* YOUR GOAL *
Within the listing below, the lines containing "yellow" are to be counted. Give the number only.
↓
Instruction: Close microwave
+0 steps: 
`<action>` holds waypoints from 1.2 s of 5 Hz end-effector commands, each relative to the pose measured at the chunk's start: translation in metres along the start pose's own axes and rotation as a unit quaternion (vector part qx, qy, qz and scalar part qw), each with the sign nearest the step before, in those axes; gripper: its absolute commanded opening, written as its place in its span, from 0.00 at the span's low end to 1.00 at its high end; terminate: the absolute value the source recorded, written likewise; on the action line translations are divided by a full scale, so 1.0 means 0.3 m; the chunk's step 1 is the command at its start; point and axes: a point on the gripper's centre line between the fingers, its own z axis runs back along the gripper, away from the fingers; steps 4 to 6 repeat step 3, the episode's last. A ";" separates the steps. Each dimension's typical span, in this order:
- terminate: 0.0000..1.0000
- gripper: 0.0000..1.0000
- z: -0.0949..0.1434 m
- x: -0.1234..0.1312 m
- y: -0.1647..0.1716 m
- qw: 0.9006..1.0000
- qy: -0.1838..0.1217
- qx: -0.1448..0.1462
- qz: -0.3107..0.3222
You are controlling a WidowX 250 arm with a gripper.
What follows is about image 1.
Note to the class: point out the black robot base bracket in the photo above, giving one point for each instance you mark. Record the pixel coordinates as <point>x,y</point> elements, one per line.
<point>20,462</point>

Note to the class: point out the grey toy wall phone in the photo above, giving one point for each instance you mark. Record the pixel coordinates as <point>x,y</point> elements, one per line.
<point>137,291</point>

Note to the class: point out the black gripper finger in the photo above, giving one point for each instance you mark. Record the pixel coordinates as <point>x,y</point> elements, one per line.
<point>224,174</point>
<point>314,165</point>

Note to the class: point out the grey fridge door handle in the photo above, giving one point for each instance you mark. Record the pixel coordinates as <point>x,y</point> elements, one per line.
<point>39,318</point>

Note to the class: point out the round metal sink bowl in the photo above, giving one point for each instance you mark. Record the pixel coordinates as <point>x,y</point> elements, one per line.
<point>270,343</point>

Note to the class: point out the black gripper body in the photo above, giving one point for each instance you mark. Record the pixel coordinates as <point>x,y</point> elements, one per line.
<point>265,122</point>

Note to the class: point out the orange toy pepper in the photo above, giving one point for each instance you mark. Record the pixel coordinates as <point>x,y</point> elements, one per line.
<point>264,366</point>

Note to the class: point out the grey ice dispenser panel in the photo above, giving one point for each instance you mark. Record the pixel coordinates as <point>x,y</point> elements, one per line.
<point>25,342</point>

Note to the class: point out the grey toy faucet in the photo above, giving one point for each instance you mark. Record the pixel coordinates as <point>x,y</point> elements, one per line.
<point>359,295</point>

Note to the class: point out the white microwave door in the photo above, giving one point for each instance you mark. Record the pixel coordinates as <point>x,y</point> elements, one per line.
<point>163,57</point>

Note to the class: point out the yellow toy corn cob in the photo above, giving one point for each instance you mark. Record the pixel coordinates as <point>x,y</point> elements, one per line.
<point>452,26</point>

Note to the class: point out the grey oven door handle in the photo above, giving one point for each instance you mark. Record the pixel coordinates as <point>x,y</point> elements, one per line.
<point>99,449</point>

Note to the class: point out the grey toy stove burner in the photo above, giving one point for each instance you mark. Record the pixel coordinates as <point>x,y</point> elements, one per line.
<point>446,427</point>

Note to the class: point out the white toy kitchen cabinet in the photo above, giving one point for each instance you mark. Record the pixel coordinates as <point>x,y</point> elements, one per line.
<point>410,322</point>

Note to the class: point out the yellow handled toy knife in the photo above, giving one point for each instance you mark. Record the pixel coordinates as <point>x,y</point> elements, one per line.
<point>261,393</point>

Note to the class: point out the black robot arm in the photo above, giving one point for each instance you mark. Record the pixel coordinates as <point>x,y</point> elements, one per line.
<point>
↑
* EXERCISE RESPONSE *
2